The last thing would be to show it is closed under countable union. I'm sort of unsure how to set this up, but here is what I tried doing.


$$A_i \epsilon$$A. Then, $$A_i = f^{-1}(B_i)$$ where $$B_i \epsilon$$ E. So, $$\bigcup_{i=1}^{\infty}A_i = \Bigcup_{i=1}^{\infty}f^{-1}(B_i)=f^{-1}(\bigcup_{i=1}^{\infty}B_i).$$ And the union of the $$B_i$$'s is in E since it is a sigma-algebra. Therefore, can I conclude that A is closed under countable union and thus, a sigma-algebra?

 

[LeonhardEuler]

Okay, so I should start by showing that $$\Omega$$ is in A. I wasn't sure if this was as easy as saying that since A is made up of all subsets of $$\Omega$$, then clearly, $$\Omega$$ must be in A since it is a subset of itself.

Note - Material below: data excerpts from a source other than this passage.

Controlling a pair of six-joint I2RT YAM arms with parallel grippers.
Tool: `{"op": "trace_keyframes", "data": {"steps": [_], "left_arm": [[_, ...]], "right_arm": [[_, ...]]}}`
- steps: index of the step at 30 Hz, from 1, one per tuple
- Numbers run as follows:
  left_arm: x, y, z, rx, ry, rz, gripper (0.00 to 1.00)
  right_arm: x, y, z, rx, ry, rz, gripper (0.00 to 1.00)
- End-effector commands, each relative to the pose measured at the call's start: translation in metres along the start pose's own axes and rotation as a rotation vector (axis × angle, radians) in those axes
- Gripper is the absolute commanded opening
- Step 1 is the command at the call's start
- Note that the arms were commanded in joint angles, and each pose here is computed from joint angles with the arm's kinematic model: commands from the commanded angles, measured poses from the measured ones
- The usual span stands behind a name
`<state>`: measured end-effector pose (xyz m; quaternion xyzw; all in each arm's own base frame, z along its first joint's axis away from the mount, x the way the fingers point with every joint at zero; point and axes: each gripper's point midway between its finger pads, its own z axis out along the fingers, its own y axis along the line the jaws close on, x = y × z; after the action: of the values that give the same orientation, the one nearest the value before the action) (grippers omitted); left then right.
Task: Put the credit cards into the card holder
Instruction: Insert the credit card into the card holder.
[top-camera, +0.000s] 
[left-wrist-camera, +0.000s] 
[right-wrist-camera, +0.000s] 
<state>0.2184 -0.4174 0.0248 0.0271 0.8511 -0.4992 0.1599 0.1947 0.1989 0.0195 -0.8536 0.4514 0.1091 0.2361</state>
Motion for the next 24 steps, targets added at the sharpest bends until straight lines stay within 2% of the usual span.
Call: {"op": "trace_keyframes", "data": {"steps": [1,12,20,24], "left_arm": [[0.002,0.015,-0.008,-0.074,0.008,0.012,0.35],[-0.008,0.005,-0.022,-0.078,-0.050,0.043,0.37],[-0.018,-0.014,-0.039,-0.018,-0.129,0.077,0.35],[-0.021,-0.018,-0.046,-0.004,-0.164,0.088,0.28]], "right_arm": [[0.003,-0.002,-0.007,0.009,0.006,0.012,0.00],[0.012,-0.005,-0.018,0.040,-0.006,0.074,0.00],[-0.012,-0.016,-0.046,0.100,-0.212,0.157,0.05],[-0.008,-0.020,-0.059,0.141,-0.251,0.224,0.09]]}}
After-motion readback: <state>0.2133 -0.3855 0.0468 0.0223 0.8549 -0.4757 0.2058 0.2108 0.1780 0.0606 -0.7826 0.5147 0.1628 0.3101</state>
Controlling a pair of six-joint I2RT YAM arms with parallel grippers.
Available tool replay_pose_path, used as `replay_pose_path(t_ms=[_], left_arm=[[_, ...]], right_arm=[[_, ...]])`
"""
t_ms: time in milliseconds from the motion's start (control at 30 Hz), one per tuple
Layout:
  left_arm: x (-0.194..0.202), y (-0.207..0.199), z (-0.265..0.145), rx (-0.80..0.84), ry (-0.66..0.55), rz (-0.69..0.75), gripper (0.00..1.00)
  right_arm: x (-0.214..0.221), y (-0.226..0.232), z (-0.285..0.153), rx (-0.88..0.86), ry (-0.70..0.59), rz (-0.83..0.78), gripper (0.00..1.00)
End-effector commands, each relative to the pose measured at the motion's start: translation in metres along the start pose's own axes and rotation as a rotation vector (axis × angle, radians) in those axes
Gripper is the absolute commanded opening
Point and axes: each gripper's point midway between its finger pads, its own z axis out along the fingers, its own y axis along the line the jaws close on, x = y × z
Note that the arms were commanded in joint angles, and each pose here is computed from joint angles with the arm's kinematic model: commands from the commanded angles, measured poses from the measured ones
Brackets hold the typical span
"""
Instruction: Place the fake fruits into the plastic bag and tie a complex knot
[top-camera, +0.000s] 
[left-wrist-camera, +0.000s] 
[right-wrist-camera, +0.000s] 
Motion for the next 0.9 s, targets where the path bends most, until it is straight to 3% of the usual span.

But A is not made up of all subsets of $$\Omega$$, just those that are the inverse image of some B$$\epsilon$$ E. However, we know that E is a sigma algebra, so can you think of a set whose inverse image is $$\Omega$$?

Everything else you did looks ok.

 

[azdang]

Ohh okay! So, wouldn't $$f^{-1}(E)= \Omega$$? And E is in E, so I think this works.

 

[LeonhardEuler]

Ohh okay! So, wouldn't $$f^{-1}(E)= \Omega$$? And E is in E, so I think this works.

That works!